Although gregarious by nature it is a shoaling rather than schooling species which develops a distinct pecking order between males. It should ideally be maintained in a group of 8 or more but the tank must be of a sufficient size which will allow weaker individuals some respite from dominant conspecifics and decorated in such a way that many broken lines of sight are provided. Conversely if kept singly, in a very small group or in cramped conditions it can become withdrawn and subdominant fish may be bullied incessantly.

Sexual Dimorphism

Males are much the more brightly-coloured sex especially when inbreeding condition whereas females tend to be duller and thicker-bodied.

Reproduction

Expert breeder Alan Vassiere found that this species is a seasonal spawner with breeding activity occuring over two periods each year from March to June and September to November. Even aquarium-bred fish did not deviate from this pattern of behaviour. Like many small cyprinids it is an egg-scattering, continuous spawner that exhibits zero parental care. That is to say when in good condition and in the presence of both males and females relatively small numbers of eggs will be laid daily. In a properly-furnished aquarium as described above it is therefore possible that small numbers of fry may start to appear without human intervention.

If you want to increase the yield of fry a slightly more controlled approach is required. The adult group can still be conditioned together but one or more small containers should also be set up with water chemistry and temperature within the values suggested above.

Decor can be very simple; a couple of sinking spawning mops or good-sized clumps of Java moss will give the fish somewhere to deposit their eggs and a handful or two of real peat fibre will help to create the correct water conditions. If you prefer to keep the base of the tank bare for maintenance purposes a small air-powered box filter filled with peat and set to turn over slowly is a good alternative, otherwise filtration is not absolutely necessary. The addition of a few oak, beech or Ketapang almond leaves is also a good idea.

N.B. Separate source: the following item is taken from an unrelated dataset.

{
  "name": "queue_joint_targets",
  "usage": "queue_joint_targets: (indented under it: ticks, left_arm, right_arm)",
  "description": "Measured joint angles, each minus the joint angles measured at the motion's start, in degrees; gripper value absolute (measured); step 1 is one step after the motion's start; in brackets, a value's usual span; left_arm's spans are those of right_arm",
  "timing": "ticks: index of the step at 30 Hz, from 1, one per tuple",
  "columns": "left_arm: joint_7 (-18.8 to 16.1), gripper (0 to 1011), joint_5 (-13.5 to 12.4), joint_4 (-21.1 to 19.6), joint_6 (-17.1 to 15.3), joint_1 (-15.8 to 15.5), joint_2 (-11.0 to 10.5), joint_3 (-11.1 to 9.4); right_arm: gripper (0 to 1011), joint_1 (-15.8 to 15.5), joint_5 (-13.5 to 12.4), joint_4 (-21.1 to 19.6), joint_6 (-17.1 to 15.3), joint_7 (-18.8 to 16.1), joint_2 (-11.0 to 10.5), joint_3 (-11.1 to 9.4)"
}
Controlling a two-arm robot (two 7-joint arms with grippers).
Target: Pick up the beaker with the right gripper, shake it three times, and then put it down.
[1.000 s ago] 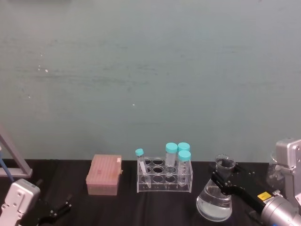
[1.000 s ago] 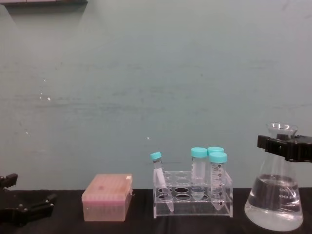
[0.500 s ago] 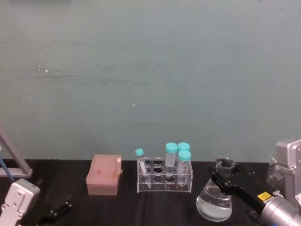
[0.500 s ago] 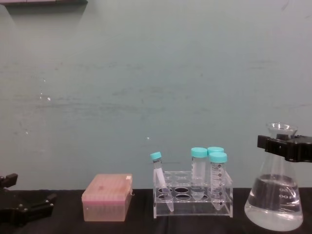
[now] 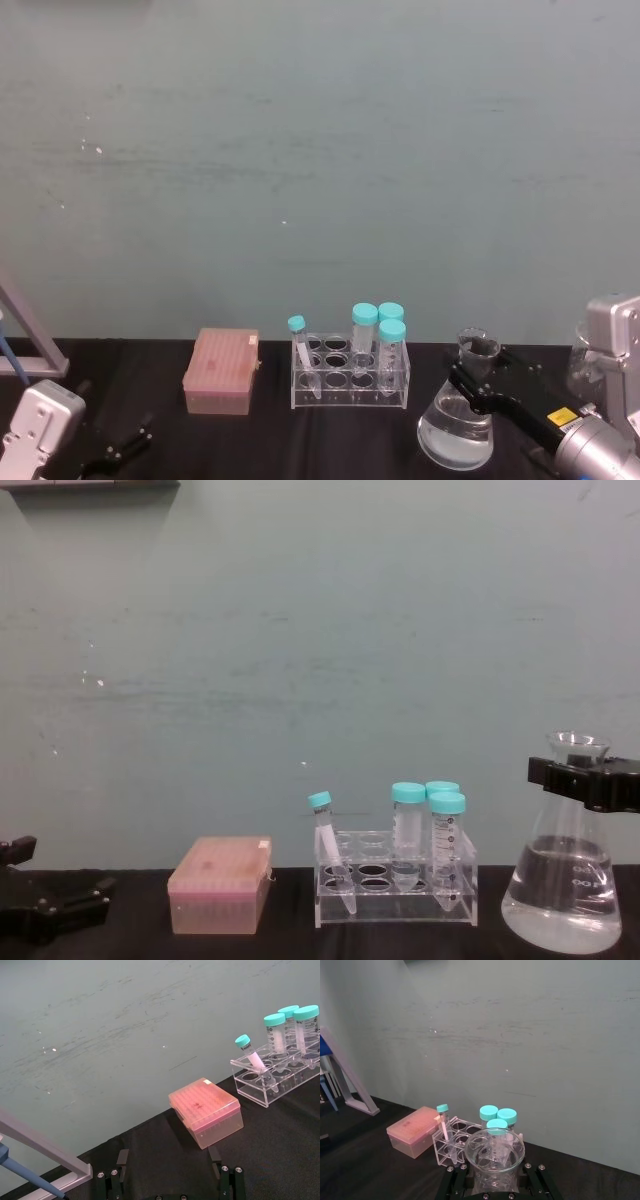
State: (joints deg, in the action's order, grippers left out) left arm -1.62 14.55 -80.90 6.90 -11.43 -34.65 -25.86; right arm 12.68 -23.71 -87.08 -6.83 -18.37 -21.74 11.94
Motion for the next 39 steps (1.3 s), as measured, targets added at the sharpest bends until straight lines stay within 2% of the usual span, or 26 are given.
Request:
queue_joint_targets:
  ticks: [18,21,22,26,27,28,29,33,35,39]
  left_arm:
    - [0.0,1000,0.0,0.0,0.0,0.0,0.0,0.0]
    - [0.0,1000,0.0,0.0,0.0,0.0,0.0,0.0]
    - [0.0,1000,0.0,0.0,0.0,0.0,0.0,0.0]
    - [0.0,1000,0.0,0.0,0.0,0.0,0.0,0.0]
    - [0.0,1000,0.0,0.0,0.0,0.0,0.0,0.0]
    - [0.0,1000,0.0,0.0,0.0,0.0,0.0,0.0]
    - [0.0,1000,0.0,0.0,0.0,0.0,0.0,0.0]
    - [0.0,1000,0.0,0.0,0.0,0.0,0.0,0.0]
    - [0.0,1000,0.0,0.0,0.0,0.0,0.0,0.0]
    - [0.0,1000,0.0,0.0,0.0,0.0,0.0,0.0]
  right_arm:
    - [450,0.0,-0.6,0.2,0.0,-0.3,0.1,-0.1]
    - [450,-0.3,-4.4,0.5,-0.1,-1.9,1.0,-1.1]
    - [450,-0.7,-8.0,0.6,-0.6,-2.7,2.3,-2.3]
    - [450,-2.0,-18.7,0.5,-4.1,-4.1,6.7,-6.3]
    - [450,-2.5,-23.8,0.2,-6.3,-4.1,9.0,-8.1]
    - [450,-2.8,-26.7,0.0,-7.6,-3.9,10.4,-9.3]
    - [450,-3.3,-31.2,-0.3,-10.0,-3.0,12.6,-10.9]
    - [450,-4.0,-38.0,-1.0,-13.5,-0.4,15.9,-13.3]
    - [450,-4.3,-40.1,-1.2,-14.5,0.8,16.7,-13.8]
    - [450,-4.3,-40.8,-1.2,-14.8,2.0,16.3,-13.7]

A single pair of well-conditioned adult fish should then be introduced to each container. It is wise to make the transfer slowly in order to avoid excessive levels of stress but if conditions are to their liking they should begin to spawn on a daily basis in the evening. Whether this species eats its eggs or not is unclear although it certainly appears not to actively hunt for them as is the case with many small cyprinids. Once spawning has commenced it should continue sporadically on a daily basis and it is at this point that the spawning mops/plants become doubly effective as they offer refuge for the female when she needs to escape the attentions of the frequently over-zealous male.

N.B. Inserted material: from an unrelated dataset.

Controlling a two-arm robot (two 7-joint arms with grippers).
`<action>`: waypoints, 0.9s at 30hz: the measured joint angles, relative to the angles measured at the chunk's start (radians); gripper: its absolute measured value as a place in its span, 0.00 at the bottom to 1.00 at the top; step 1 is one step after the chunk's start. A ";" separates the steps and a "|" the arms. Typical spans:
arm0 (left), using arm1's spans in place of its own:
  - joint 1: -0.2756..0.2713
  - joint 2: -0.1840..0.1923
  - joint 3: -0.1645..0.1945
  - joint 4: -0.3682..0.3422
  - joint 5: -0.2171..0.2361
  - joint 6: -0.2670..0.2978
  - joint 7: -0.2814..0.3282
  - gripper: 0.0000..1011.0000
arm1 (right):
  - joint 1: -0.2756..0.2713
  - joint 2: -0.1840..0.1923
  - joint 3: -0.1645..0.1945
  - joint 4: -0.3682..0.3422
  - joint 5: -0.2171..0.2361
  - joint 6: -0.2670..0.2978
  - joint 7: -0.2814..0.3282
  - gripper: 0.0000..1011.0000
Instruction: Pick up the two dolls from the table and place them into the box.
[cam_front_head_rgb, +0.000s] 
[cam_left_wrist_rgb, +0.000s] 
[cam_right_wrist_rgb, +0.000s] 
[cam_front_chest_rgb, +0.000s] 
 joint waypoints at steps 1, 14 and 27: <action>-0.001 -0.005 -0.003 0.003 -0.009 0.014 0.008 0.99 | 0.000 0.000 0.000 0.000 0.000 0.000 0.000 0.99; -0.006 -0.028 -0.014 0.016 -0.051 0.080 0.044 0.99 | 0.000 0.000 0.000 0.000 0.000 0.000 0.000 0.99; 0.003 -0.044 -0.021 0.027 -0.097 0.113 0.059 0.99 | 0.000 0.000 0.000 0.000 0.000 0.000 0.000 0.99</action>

The pair(s) can be left in situ to spawn until the first free-swimming fry are noticed. This should be within 7-10 days and at this point the adults are best removed. The tiny young will survive on their yolk sacs for around 2-3 more days after which they will require Paramecium or other microscopic food. After 6-7 days they should be large enough to accept Artemia nauplii/microworm etc. As the days pass additional fry should start to appear from later spawning events. It’s best to wait a week or two before starting to perform small water changes in order to avoid unduly shocking the young fish.

Thanks to Alan Vassiere.

NotesTop ↑

As with other African barbs this rather delicate species is not often seen in the hobby and tends to be much sought after by enthusiasts. It is sometimes sold under the names ‘Jae’ or ‘Charcoal’ barb. The various colour forms should never be mixed in the aquarium in order to avoid crossbreeding.

The genus Barbus is in something of a confused state classification-wise. While there exist almost 340 putative species the vast majority of them do not appear to be closely-related to the genus Barbus sensu stricto. Berrebi et al. (1996) proposed that only the European, Southwest Asian and North African representatives should be included in Barbus (around 20 species) and that ‘all species of Barbus sensu lato which cannot be placed in a proper genus or allocated to an already existing genus be referred to as ‘Barbus” pending further study. This includes all sub-Saharan species and is the system we follow here at SF.